Guam – Congressman Gregorio Kilili Camacho Sablan announced today that both the U.S. Senate and House have voted in favor of an amendment to the minimum wage law that he submitted after consultation with the Hotel Association of the Northern Mariana Islands and the Saipan Chamber of Commerce. The amendment provides for the annual 50¢ increase in minimum wage every September 30 to be skipped in 2011 and then resume in 2012. The bill now goes to the President for his signature.
Sablan has been working with HANMI and the Chamber since April when the Government Accountability Office issued a report expressing uncertainty about the economic impact of the annual 50¢ increases that began in 2007.
“With today’s increase of 50¢, bringing us to $5.05 per hour here in the Northern Mariana Islands,” Sablan explained, “businesses that are primarily employing minimum wage workers have experienced a 66 percent increase in their labor costs in just three years.
“That is a very substantial change in the cost of doing business.
“Even GAO, with its highly skilled economic analysts, was reluctant to predict exactly what would happen if the minimum wage continued to go up at this fast pace.
“On the other hand, the minimum wage increases have been very beneficial to workers.
“GAO found that residents of the NMI earning minimum wage have been able to keep ahead of inflation over the last several years.
“The amendment we got through Congress today represents a reasonable compromise and a cautious policy. Workers will get their raise, which business has been expecting and has budgeted for.
“Businesses will get some breathing room next year.
“And GAO and other analysts, here and in Washington, will have more time to collect data and observe just how the economy is adjusting to the increased cost of labor.”
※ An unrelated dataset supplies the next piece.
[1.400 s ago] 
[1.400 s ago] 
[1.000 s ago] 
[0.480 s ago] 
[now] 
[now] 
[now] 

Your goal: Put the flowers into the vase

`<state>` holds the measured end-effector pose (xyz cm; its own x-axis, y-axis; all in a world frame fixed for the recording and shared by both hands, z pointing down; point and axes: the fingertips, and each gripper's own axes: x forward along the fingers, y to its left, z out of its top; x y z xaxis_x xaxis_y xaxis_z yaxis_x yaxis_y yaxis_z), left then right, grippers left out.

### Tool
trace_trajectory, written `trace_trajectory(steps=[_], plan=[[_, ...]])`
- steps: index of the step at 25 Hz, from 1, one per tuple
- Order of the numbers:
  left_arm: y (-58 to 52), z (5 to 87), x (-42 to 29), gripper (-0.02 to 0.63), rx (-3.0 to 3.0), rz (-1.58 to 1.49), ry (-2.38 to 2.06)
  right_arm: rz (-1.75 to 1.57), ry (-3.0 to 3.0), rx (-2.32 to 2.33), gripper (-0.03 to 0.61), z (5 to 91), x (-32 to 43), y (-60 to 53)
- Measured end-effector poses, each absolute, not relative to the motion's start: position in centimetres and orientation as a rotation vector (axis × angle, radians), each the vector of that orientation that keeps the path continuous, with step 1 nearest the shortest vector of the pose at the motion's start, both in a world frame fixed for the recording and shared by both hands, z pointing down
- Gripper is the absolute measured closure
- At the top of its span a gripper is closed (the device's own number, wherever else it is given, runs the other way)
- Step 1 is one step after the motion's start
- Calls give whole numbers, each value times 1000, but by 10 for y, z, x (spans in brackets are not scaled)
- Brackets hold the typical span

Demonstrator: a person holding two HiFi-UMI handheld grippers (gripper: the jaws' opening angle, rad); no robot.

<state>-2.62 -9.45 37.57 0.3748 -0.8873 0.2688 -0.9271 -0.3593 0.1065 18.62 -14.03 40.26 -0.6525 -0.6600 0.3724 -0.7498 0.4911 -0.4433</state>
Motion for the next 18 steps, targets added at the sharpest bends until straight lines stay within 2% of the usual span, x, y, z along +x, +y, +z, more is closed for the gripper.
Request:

HANMI President Nick Nishikawa and Chamber President Douglas Brennan wrote to Sablan in June expressing their support for the one-year break on behalf of their membership.
“We ask that you support a one-year moratorium on the annual 50-cent increase scheduled for calendar year 2011,” they wrote, “and that the impact of the minimum wage rate increases in the Commonwealth be again studied and reported back to Congress by the General Accountability Office in 2012, prior to the resumption of the increases.”
“It’s a wise course of action,” Congressman Sablan agreed. “We keep a close eye on the economic impact, using the experts at GAO as a resource.
“We make sure we don’t do anything that would cost our economy jobs. But we also make sure that the people in those jobs are being paid fairly and are receiving a dignified wage for their work.”
Under the wire legislation
The minimum wage amendment, which also halts minimum wage increases in American Samoa, was amended to H.R. 3940 in the Senate on Tuesday. H.R. 3940 allows for federal funding of public education to consider Guam’s political status and was authored by Guam Congresswoman Madeleine Z. Bordallo.
The territorial package faced numerous obstacles raised by Senate Republicans, but was eventually approved by unanimous consent in the closing hour of business.
On Wednesday the amended bill was transmitted to the House and again faced procedural barriers. The House was speeding toward passage of a must-pass spending bill to keep the federal government in operation after October 1 and the agenda was filled with legislation that members wanted action on before leaving for the campaign trail.
“We were very fortunate to have good working relationships with my Education and Labor Committee Chairman George Miller, who is an influential member of the leadership and skilled at the procedure of the House, and with my Natural Resources Chairman Nick Rahall, who is also a practiced hand,” said Sablan.
“Our territorial partners Chairwoman Bordallo and Chairman Faleomavaega are, also, very experienced and great to work with,” he added. “Chairman Faleomavaega deserves great credit for his calls to Majority Leader Harry Reid and other key decision-makers.”
“There really is no substitute for experience when it comes to getting things done in Congress.”
It was after midnight when the final roll call vote of the day was taken in the House, approving H.R. 3940. It passed 386 to 5.